Show HN: A2Apex – Test, certify, and discover trusted A2A agents (a2apex.io)

Hauk307 1 day ago

Hey HN,

I built A2Apex (https://a2apex.io) — a testing and reputation platform for AI agents built on Google's A2A protocol.

The problem: AI agents are everywhere, but there's no way to verify they actually work. No standard testing. No directory of trusted agents. No reputation system.

What A2Apex does:

- Test — Point it at any A2A agent URL. We run 50+ automated compliance checks: agent card validation, live endpoint testing, state machine verification, streaming, auth, error handling.

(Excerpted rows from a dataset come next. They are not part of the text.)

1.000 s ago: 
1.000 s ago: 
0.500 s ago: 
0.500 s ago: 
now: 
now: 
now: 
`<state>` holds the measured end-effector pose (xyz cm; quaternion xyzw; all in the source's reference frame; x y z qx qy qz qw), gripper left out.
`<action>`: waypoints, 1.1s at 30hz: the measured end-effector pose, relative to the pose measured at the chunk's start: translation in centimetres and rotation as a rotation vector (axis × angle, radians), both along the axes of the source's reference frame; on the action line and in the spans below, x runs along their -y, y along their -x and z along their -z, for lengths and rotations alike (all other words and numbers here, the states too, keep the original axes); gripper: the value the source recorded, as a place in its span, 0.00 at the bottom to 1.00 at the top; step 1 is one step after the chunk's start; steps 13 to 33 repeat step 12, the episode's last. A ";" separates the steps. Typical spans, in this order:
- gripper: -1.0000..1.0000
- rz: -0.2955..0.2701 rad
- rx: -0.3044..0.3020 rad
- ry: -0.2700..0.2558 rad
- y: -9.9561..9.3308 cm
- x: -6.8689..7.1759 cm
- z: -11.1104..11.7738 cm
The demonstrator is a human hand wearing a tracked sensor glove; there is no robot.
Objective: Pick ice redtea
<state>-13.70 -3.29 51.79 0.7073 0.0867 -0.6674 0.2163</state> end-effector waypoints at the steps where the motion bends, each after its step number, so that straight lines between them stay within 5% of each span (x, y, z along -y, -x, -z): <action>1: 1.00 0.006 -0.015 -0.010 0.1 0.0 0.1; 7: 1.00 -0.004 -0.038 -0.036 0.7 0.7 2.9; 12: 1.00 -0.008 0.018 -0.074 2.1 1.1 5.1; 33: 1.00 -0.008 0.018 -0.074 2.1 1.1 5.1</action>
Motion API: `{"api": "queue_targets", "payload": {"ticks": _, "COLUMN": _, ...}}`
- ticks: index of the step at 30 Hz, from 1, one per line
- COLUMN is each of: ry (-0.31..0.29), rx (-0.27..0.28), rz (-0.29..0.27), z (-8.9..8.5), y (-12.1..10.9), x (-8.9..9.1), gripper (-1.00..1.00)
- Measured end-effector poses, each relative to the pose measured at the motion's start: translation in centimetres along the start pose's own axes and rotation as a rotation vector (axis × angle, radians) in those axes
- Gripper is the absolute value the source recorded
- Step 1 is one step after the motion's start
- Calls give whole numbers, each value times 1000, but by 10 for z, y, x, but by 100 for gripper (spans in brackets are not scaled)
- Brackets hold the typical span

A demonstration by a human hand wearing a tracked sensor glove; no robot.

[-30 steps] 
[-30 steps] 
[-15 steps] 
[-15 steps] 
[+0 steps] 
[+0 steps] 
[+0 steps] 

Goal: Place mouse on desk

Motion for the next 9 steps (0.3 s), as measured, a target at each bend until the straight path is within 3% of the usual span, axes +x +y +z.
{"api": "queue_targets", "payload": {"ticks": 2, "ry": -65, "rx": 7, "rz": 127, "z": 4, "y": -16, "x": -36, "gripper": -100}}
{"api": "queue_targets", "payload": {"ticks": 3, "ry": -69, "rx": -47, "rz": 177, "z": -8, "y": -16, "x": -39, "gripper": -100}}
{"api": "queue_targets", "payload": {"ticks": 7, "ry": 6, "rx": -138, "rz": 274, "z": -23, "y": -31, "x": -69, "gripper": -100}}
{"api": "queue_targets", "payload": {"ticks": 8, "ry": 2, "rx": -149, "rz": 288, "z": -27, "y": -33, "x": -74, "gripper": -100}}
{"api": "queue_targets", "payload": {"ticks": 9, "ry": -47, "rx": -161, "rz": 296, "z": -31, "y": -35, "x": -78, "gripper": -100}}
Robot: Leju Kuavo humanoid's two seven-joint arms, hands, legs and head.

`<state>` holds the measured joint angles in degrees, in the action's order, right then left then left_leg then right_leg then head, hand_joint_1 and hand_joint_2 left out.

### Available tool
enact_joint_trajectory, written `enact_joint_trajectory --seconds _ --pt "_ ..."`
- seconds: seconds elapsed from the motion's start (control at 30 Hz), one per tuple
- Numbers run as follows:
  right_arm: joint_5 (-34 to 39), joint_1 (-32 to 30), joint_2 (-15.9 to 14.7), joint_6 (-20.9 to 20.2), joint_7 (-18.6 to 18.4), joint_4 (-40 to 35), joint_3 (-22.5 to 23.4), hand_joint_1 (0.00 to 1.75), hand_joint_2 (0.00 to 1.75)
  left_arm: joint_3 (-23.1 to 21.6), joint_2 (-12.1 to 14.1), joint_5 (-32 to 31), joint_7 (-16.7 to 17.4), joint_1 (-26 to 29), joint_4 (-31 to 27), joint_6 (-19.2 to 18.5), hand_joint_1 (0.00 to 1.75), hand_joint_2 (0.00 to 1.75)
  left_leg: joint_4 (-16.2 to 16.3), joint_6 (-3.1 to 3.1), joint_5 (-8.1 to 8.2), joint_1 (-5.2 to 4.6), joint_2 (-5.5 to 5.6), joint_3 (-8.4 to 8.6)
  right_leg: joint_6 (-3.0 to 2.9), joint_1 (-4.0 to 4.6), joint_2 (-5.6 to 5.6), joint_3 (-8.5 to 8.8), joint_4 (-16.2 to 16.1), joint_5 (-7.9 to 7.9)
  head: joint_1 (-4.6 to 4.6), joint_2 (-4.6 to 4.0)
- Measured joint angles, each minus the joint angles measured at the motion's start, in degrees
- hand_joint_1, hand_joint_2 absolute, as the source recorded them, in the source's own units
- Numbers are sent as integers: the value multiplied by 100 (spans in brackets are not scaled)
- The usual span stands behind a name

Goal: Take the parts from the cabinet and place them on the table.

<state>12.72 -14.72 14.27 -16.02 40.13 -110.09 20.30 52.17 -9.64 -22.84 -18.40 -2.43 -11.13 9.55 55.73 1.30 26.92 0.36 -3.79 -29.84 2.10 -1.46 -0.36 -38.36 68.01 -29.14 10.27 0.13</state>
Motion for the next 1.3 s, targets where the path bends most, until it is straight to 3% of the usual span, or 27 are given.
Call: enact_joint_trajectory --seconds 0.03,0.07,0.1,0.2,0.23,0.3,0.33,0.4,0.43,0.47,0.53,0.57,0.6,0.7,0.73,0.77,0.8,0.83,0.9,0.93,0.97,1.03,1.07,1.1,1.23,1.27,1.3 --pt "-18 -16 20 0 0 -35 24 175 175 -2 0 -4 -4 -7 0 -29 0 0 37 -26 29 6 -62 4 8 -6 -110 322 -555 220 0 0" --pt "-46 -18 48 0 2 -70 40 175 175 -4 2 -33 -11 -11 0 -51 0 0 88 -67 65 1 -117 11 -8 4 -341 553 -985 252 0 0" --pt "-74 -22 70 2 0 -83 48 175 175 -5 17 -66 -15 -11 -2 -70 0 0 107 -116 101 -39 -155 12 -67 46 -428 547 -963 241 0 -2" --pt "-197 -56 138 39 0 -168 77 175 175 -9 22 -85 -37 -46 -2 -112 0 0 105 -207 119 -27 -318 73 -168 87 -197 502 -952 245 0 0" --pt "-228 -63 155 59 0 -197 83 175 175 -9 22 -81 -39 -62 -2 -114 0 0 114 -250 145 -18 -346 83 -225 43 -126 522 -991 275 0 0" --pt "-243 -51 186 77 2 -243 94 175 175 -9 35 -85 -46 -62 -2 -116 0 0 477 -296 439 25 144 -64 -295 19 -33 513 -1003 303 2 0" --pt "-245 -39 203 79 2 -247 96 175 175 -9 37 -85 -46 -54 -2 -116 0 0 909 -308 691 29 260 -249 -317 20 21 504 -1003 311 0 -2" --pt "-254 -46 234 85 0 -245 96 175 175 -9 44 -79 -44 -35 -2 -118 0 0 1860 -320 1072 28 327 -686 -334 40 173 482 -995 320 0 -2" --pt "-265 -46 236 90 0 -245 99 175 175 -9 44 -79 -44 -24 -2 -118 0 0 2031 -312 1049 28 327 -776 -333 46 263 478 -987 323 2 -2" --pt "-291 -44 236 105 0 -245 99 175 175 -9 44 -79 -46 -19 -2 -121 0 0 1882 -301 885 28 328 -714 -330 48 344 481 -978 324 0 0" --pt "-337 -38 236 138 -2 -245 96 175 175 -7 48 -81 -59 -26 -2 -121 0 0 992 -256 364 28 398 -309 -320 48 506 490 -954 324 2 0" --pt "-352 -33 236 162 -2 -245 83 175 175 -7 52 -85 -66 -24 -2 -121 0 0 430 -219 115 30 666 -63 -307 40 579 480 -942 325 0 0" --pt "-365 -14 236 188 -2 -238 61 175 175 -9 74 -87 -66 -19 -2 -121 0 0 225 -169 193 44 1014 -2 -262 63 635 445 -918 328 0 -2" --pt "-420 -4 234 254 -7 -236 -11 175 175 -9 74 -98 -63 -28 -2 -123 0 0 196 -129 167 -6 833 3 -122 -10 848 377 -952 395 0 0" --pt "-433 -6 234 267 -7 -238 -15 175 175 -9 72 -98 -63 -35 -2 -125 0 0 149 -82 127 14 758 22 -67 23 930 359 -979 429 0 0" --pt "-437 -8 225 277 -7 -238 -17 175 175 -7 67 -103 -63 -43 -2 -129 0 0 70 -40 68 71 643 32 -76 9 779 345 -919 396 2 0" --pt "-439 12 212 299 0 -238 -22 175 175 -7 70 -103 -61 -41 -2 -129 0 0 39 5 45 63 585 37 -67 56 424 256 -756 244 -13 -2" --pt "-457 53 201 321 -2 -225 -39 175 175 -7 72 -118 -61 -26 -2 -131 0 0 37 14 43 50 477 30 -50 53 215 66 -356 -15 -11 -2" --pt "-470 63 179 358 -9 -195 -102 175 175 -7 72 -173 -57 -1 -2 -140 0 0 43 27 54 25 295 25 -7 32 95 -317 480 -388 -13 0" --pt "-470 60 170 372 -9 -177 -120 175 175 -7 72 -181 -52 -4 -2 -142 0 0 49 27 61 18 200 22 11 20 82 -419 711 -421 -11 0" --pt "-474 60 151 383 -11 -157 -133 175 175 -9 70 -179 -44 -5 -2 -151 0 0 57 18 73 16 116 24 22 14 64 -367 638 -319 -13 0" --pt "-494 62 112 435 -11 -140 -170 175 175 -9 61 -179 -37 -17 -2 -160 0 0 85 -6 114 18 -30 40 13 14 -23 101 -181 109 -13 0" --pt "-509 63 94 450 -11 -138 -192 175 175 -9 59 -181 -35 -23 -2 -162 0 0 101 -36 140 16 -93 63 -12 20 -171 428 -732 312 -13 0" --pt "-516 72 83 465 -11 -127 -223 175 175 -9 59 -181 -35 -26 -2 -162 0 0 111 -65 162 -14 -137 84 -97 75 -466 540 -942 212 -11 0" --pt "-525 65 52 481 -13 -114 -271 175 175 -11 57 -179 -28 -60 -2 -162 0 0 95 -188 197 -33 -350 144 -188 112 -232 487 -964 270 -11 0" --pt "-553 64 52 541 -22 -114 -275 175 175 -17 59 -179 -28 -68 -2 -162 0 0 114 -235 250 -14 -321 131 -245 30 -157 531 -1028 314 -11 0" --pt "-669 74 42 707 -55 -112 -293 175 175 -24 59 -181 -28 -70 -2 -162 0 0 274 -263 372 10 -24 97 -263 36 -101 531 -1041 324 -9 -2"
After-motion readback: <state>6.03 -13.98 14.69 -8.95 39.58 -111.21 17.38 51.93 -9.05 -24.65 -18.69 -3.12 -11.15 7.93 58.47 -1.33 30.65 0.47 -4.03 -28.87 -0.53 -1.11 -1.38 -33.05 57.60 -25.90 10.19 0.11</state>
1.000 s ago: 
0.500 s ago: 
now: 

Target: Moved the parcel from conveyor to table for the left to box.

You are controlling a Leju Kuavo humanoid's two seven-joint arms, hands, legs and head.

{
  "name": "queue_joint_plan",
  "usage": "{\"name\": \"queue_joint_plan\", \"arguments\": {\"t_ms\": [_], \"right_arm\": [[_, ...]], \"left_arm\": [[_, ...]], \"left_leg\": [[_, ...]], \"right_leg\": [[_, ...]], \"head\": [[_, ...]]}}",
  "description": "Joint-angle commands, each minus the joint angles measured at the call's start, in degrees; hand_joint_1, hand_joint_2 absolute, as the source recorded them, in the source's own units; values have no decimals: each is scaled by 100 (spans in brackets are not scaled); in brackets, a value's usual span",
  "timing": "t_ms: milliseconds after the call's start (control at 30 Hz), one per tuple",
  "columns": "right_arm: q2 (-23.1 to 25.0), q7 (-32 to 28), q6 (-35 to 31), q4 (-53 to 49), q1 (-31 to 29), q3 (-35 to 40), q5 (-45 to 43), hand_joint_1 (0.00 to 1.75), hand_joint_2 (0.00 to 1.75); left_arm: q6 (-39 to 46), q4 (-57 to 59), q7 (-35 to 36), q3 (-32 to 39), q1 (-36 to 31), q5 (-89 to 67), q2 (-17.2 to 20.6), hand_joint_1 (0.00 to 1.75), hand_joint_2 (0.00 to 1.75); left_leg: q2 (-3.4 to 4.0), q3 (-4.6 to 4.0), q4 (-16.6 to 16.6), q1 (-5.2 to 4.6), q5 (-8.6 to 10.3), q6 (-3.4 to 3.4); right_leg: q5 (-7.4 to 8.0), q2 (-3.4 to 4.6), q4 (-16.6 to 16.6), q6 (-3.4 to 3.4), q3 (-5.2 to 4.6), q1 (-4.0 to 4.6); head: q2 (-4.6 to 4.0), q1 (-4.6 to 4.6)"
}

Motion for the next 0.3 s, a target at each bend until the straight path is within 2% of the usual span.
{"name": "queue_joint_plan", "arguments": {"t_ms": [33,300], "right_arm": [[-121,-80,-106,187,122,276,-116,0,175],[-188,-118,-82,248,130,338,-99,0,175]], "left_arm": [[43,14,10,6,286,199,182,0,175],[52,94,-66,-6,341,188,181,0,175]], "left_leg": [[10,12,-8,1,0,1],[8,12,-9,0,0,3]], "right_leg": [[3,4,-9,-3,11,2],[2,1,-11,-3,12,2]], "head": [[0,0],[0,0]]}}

- Certify — Get a 0-100 trust score with Gold/Silver/Bronze badges you can embed in your README or docs.

- Get Listed — Every tested agent gets a public profile page in the Agent Directory with trust scores, skills, test history, and embeddable badges.

Think of it as SSL Labs (testing) + npm (directory) + LinkedIn (profiles) — for AI agents.

Stack: Python/FastAPI, vanilla JS, SQLite. No frameworks, no build tools. Runs on a Mac mini in Wyoming.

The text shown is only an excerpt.